## [Your assignment]
The entries below are to be written out again without alteration.

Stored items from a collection

·····

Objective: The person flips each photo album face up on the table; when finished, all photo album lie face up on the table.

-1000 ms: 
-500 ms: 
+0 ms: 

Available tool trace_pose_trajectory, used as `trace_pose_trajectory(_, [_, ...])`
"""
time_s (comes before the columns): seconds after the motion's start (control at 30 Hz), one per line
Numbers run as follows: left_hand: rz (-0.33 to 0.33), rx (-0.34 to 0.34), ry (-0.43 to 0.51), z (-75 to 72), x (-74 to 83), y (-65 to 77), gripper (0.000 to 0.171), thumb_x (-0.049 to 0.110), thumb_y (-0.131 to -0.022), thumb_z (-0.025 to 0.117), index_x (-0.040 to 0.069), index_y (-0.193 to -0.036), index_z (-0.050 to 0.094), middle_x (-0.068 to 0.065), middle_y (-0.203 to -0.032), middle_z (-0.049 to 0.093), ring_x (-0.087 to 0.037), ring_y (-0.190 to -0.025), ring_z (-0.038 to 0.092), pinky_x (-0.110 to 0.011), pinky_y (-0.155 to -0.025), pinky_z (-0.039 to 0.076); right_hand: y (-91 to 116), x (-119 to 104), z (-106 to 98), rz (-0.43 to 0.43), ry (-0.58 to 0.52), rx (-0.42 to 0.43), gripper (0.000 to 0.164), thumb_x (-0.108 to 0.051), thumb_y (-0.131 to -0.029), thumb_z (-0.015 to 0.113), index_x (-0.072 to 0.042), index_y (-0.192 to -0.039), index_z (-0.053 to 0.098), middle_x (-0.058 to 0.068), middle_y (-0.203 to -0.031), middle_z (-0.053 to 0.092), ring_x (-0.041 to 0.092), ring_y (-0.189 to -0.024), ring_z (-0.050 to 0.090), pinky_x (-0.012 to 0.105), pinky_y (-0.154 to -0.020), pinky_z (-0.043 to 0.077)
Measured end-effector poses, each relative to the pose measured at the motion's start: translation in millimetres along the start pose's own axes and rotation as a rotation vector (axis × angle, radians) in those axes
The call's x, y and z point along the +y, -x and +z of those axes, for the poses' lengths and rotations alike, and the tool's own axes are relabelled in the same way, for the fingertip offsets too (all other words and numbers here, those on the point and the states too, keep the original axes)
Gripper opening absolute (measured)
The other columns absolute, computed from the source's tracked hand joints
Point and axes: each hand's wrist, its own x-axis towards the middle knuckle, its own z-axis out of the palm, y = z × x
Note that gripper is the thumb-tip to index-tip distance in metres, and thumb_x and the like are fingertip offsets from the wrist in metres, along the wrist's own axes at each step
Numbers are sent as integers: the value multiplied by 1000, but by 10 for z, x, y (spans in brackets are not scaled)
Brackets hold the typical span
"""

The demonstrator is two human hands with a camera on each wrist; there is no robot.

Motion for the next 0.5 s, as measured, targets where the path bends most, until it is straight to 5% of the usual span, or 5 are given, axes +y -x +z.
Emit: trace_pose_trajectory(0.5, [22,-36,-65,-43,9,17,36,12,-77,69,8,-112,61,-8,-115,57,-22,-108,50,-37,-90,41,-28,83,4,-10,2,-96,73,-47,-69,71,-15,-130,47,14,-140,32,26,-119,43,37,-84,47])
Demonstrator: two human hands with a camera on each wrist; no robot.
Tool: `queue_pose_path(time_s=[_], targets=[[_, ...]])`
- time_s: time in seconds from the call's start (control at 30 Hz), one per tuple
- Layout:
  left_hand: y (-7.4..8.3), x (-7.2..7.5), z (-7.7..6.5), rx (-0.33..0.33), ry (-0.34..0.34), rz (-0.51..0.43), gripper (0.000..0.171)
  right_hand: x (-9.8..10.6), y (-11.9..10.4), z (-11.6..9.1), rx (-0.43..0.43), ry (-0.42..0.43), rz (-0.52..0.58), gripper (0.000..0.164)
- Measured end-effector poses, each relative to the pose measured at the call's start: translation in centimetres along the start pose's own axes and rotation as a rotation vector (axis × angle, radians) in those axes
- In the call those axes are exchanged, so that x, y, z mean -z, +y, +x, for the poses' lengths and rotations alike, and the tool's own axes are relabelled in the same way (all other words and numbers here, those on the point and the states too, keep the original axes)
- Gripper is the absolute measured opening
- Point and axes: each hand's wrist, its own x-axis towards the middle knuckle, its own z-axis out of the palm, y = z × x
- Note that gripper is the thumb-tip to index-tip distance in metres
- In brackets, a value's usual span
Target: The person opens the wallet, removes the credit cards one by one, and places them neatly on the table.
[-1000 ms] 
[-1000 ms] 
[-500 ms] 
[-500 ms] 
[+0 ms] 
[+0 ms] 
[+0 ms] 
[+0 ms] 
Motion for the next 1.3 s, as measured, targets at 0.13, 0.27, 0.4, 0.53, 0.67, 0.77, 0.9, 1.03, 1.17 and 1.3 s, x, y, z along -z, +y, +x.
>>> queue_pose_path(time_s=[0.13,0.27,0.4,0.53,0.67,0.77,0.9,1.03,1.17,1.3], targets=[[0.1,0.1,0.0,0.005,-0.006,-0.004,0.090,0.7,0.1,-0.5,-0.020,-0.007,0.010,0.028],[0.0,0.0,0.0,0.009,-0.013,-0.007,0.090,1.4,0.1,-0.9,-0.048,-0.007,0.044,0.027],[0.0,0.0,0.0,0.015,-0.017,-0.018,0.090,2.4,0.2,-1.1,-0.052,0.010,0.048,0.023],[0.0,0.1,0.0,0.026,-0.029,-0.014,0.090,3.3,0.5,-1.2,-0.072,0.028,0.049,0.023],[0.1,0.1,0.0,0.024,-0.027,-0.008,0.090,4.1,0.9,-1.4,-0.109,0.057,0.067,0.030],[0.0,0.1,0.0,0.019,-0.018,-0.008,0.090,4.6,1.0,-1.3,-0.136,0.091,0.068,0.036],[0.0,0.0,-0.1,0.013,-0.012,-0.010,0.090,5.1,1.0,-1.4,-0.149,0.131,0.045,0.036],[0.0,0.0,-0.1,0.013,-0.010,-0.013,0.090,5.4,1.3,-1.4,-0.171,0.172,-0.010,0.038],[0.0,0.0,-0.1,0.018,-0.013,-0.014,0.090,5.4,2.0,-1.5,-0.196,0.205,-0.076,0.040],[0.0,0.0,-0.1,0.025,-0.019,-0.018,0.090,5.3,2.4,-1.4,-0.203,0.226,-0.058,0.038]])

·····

## [Answer for the task]
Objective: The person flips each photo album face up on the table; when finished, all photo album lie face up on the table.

-1000 ms: 
-500 ms: 
+0 ms: 

Available tool trace_pose_trajectory, used as `trace_pose_trajectory(_, [_, ...])`
"""
time_s (comes before the columns): seconds after the motion's start (control at 30 Hz), one per line
Numbers run as follows: left_hand: rz (-0.33 to 0.33), rx (-0.34 to 0.34), ry (-0.43 to 0.51), z (-75 to 72), x (-74 to 83), y (-65 to 77), gripper (0.000 to 0.171), thumb_x (-0.049 to 0.110), thumb_y (-0.131 to -0.022), thumb_z (-0.025 to 0.117), index_x (-0.040 to 0.069), index_y (-0.193 to -0.036), index_z (-0.050 to 0.094), middle_x (-0.068 to 0.065), middle_y (-0.203 to -0.032), middle_z (-0.049 to 0.093), ring_x (-0.087 to 0.037), ring_y (-0.190 to -0.025), ring_z (-0.038 to 0.092), pinky_x (-0.110 to 0.011), pinky_y (-0.155 to -0.025), pinky_z (-0.039 to 0.076); right_hand: y (-91 to 116), x (-119 to 104), z (-106 to 98), rz (-0.43 to 0.43), ry (-0.58 to 0.52), rx (-0.42 to 0.43), gripper (0.000 to 0.164), thumb_x (-0.108 to 0.051), thumb_y (-0.131 to -0.029), thumb_z (-0.015 to 0.113), index_x (-0.072 to 0.042), index_y (-0.192 to -0.039), index_z (-0.053 to 0.098), middle_x (-0.058 to 0.068), middle_y (-0.203 to -0.031), middle_z (-0.053 to 0.092), ring_x (-0.041 to 0.092), ring_y (-0.189 to -0.024), ring_z (-0.050 to 0.090), pinky_x (-0.012 to 0.105), pinky_y (-0.154 to -0.020), pinky_z (-0.043 to 0.077)
Measured end-effector poses, each relative to the pose measured at the motion's start: translation in millimetres along the start pose's own axes and rotation as a rotation vector (axis × angle, radians) in those axes
The call's x, y and z point along the +y, -x and +z of those axes, for the poses' lengths and rotations alike, and the tool's own axes are relabelled in the same way, for the fingertip offsets too (all other words and numbers here, those on the point and the states too, keep the original axes)
Gripper opening absolute (measured)
The other columns absolute, computed from the source's tracked hand joints
Point and axes: each hand's wrist, its own x-axis towards the middle knuckle, its own z-axis out of the palm, y = z × x
Note that gripper is the thumb-tip to index-tip distance in metres, and thumb_x and the like are fingertip offsets from the wrist in metres, along the wrist's own axes at each step
Numbers are sent as integers: the value multiplied by 1000, but by 10 for z, x, y (spans in brackets are not scaled)
Brackets hold the typical span
"""

The demonstrator is two human hands with a camera on each wrist; there is no robot.

Motion for the next 0.5 s, as measured, targets where the path bends most, until it is straight to 5% of the usual span, or 5 are given, axes +y -x +z.
Emit: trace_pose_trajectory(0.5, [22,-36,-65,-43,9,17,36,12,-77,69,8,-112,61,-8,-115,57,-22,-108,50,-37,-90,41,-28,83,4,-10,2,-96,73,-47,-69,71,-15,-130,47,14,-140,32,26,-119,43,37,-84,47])
Demonstrator: two human hands with a camera on each wrist; no robot.
Tool: `queue_pose_path(time_s=[_], targets=[[_, ...]])`
- time_s: time in seconds from the call's start (control at 30 Hz), one per tuple
- Layout:
  left_hand: y (-7.4..8.3), x (-7.2..7.5), z (-7.7..6.5), rx (-0.33..0.33), ry (-0.34..0.34), rz (-0.51..0.43), gripper (0.000..0.171)
  right_hand: x (-9.8..10.6), y (-11.9..10.4), z (-11.6..9.1), rx (-0.43..0.43), ry (-0.42..0.43), rz (-0.52..0.58), gripper (0.000..0.164)
- Measured end-effector poses, each relative to the pose measured at the call's start: translation in centimetres along the start pose's own axes and rotation as a rotation vector (axis × angle, radians) in those axes
- In the call those axes are exchanged, so that x, y, z mean -z, +y, +x, for the poses' lengths and rotations alike, and the tool's own axes are relabelled in the same way (all other words and numbers here, those on the point and the states too, keep the original axes)
- Gripper is the absolute measured opening
- Point and axes: each hand's wrist, its own x-axis towards the middle knuckle, its own z-axis out of the palm, y = z × x
- Note that gripper is the thumb-tip to index-tip distance in metres
- In brackets, a value's usual span
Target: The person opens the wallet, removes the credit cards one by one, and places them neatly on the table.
[-1000 ms] 
[-1000 ms] 
[-500 ms] 
[-500 ms] 
[+0 ms] 
[+0 ms] 
[+0 ms] 
[+0 ms] 
Motion for the next 1.3 s, as measured, targets at 0.13, 0.27, 0.4, 0.53, 0.67, 0.77, 0.9, 1.03, 1.17 and 1.3 s, x, y, z along -z, +y, +x.
>>> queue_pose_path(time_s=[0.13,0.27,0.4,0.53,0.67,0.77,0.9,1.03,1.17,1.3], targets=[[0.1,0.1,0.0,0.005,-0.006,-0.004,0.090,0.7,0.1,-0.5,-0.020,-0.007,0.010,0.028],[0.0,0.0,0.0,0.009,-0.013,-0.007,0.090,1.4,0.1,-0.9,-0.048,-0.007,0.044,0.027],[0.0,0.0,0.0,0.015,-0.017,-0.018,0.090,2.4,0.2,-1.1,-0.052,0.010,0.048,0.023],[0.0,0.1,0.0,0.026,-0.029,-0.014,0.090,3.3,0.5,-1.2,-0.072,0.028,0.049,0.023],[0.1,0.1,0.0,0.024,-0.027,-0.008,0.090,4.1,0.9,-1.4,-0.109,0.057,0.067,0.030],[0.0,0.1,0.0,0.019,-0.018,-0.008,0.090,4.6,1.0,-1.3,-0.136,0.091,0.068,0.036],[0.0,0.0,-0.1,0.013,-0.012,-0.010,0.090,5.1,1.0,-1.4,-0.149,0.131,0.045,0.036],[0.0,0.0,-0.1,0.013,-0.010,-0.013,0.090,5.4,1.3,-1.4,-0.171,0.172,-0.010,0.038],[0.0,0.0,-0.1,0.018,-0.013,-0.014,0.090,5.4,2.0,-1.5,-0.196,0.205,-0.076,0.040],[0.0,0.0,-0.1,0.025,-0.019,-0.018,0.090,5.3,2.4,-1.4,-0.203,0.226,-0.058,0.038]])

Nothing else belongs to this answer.